Judy stepped up to my side, smiling. “It can be confusing for someone else to lead the spirit journey. You’ll get used to it, and then you’ll learn to do it on your own. As we traveled down I asked for those who were willing to guide you to join us. These are those who have answered my call on your behalf.”

She lifted her right hand. A copperhead snake, eyes bright and black, wound up around her arm and opened his mouth wide to me. “The strengths that snakes have I share with you,” he said. Its s’s were sibilant and hissed, stretched out long enough to make chills rise on my arms.

“Thank you.” I didn’t want a snake guide. My whole feeling about snakes was very mixed, after the encounter in the Dead Zone. I couldn’t think of a polite way to say that, though.

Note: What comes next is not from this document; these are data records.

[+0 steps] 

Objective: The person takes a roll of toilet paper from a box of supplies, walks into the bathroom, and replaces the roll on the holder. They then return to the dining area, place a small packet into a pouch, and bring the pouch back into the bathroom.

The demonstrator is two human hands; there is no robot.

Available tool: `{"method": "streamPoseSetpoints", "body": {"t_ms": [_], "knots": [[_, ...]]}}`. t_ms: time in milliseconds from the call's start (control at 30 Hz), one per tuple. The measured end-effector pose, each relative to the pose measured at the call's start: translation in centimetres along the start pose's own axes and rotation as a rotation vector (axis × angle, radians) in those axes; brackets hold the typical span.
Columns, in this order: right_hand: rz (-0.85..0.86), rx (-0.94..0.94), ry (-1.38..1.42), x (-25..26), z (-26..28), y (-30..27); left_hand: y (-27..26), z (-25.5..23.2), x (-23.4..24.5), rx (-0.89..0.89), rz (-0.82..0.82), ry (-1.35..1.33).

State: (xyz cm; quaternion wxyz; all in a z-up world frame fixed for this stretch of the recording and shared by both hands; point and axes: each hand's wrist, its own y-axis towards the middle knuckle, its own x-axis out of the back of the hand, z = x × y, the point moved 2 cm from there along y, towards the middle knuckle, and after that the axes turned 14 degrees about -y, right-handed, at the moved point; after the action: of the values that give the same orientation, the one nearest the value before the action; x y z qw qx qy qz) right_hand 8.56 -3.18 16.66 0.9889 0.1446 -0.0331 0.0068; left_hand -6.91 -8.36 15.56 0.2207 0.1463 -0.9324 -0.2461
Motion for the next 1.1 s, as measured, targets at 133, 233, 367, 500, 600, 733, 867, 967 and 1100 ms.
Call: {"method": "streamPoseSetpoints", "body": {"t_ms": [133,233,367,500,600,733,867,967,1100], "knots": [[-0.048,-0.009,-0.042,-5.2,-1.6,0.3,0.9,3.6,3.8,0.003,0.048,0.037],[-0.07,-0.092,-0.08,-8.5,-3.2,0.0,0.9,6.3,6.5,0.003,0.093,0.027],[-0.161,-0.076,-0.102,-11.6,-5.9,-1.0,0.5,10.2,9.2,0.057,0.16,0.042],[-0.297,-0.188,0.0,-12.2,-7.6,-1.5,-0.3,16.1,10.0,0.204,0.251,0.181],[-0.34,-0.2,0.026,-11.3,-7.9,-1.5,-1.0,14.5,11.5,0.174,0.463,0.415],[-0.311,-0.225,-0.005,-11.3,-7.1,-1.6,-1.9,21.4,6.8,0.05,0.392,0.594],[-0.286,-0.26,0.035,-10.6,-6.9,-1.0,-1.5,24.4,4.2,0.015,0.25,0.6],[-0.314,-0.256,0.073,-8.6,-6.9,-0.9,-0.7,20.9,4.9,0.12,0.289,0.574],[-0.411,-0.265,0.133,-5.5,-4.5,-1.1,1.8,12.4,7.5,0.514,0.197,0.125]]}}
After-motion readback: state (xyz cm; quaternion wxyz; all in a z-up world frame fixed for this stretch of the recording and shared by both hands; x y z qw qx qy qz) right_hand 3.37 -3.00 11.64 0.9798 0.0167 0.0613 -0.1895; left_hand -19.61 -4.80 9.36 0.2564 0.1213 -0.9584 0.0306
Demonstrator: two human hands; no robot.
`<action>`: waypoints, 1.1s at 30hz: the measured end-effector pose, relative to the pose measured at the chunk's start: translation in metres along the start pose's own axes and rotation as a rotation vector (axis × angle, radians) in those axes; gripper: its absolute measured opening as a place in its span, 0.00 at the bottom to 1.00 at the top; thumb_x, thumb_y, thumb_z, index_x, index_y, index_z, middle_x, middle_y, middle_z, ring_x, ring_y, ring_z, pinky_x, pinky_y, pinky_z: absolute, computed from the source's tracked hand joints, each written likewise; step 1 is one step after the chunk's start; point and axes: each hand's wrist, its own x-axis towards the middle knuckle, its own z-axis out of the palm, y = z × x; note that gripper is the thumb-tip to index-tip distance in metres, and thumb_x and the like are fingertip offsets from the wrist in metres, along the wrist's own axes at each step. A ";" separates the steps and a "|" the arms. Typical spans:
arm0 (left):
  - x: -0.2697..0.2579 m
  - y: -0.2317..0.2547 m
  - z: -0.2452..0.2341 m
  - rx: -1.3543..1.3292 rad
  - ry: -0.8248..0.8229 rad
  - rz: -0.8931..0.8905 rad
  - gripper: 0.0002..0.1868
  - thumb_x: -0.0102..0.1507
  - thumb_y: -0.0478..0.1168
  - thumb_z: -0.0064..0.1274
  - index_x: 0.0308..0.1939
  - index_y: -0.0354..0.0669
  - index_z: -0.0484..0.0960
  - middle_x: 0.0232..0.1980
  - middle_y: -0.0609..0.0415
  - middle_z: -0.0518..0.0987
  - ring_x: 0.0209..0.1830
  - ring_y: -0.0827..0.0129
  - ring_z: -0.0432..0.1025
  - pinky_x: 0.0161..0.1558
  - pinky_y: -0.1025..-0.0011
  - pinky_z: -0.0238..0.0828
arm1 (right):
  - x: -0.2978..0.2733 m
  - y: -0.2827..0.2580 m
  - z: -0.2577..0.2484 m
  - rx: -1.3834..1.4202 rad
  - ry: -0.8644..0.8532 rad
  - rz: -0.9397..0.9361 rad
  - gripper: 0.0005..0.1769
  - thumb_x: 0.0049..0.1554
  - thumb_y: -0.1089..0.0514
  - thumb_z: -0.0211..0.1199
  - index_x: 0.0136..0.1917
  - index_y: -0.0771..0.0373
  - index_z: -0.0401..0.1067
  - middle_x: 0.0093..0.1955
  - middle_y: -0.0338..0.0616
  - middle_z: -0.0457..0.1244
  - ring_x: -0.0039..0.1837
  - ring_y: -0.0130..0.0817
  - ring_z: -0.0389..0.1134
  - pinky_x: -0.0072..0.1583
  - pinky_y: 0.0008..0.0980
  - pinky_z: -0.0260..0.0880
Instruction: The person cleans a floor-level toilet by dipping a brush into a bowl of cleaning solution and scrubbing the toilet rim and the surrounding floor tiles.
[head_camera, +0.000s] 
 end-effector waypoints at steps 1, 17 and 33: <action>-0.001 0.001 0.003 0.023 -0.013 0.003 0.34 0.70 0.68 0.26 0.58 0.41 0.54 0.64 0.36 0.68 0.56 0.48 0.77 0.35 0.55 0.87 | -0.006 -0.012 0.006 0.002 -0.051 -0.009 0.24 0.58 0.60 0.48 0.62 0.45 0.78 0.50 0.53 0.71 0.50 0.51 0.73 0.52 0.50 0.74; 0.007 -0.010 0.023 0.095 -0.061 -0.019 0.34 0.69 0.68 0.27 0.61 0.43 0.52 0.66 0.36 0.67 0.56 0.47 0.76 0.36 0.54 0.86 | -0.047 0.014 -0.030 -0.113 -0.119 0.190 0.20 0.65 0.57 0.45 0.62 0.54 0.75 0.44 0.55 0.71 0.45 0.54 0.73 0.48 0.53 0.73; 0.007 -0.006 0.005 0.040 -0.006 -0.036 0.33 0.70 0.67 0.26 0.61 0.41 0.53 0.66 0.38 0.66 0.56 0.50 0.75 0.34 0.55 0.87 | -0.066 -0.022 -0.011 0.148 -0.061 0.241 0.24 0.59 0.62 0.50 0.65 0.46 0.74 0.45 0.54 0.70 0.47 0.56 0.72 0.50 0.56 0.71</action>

The snake flicked his tongue at me and twisted his way up to Judy’s shoulder, piling himself into tall coils there. As I watched, he changed, head growing rounder, shoulders appearing. Wings sprouted, a chest and spindly legs shaping out of the coils. His darting tongue stretched and became glossy and hard, until a raven perched on Judy’s shoulder, only its bright eyes the same as the snake’s. The raven stretched his throat and cawed, a sound of raucous music, before he cocked his head and stared at me one-eyed. “The strengths that ravens have, I share with you,” he said.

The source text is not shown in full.